New manufacturing approaches to affordable healthcare
IfM research is exploring how important diagnostics and medical devices can be made more accessible to low- and middle-income countries.
By Jason Naselli
Manufacturing healthcare products like sensors and sensitive diagnostic tests can be complicated and expensive, making them less accessible to health systems with fewer resources.
Dr Ronan Daly’s team in the Fluids in Advanced Manufacturing group at the IfM have teamed up with Professor Lisa Hall in the Department of Chemical Engineering and Biotechnology to explore ways to make tests more affordable and accessible. They are looking at ways to reduce the complexity of the materials used and how the devices are manufactured, as well as how to manufacture products closer to users, with rapid upscaling and downscaling driven by need.
‘Our approach is to look at these products and work with partners in different locations to consider local manufacturing capabilities and materials, and how the manufacturing processes can be adapted to work with available, greener products. By making these devices close to the user, for example, diagnostics like lateral flow tests, and then only needing to distribute locally, we can make them less expensive and thus available to a wider range of people and health systems,’ explains Ronan.

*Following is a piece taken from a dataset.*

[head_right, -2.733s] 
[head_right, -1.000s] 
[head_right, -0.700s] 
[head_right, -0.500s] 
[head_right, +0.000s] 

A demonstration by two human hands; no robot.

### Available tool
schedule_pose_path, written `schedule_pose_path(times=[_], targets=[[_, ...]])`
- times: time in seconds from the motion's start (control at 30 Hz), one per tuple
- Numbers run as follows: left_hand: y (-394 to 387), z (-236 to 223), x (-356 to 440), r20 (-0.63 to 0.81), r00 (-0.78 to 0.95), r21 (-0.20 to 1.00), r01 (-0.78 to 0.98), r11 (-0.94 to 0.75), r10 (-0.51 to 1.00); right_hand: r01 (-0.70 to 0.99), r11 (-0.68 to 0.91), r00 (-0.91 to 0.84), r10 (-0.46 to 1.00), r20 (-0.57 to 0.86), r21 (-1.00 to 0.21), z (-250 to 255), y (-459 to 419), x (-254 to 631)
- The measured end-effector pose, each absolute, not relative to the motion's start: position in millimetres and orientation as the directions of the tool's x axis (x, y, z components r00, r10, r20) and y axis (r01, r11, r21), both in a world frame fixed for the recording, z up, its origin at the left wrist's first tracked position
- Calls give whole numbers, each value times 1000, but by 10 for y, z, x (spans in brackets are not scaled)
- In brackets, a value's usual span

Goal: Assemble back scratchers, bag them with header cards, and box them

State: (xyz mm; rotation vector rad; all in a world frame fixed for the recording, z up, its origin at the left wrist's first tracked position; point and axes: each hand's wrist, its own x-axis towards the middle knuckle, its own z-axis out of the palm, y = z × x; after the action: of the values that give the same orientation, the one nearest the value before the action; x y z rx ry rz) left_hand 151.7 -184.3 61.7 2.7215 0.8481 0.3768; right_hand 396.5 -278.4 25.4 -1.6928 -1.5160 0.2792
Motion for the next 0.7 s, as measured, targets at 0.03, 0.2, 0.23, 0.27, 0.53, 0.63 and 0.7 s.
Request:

One example is biosensors. Normally, these require many steps of biosynthesis or protein manufacture, the transferring and patterning of materials, and designing the process of cell signalling. Lisa’s team have built a capability to compress multiple steps into a single process, creating a multifunctional product that can be incorporated straight into a device for disease diagnostics.
‘From there, we’re working out how to use that process with an affordable technology,’ explains Ronan. ‘Is it with 3D printing, injection moulding or lamination? What are the simple steps to turn it into a device that is still as accurate and reliable as the earlier, more expensive version? So we’re not compromising on use or capability, but finding affordable ways of doing it.’
Lower-cost medical devices
Lisa’s team is leading a project where IfM are an integral part, working with the University of Santo Tomas and Ateneo de Manila University in the Philippines to examine how synthetic biology can help to create lower-cost medical devices.
‘Many medical devices work by using proteins that can detect the presence of a targeted disease. We’re working together looking at how we can use bacteria to create multifunctional proteins, in a process that does not use a lot of energy, is easy to carry out, and gives a product that not only detects a targeted disease but also has an embedded optical signal to let you know that it has been made correctly,’ says Ronan.
‘It is all produced in a simple vessel, where the proteins are expressed, and engineered with inbuilt colours to show that you have made it to the correct protein. It’s really a beautiful thing, and it tells us that it’s working.’
The team have been targeting the detection of malaria, dengue, leptospirosis and more recently COVID-19, looking at the sensor development and at economic models, to demonstrate a strong argument for investment.
‘We now are looking to take that technique and that approach and apply it to more things and more applications and turn them into real devices,’ says Ronan.
Affordability by adapting existing technologies
Another approach to making healthcare affordable is to identify existing technologies that can easily be changed to deliver a diagnostic or therapeutic effect. One possibility that the team are exploring is using touchscreens, found on widely available mobile phones, to do more diagnostic work.
‘One of the ways is making it manufacturable at the right place, and the other way we’re doing it is trying to find what equipment and tools already exist at these locations, that we can then use. And that was what led us to touchscreens,’ says Ronan.
‘The penetration into the market of touch screens in low- and middle-income countries is just phenomenal, and they’ve got built-in computational power. They’ve got communications. You can coordinate data and send it to whoever needs to interpret it.
‘We are at a very early stage of research for this technology and we are looking at the steps we need to take that would make this possible,’ explains Ronan. ‘This is an example of a potential affordable solution that would make these much more widely available.’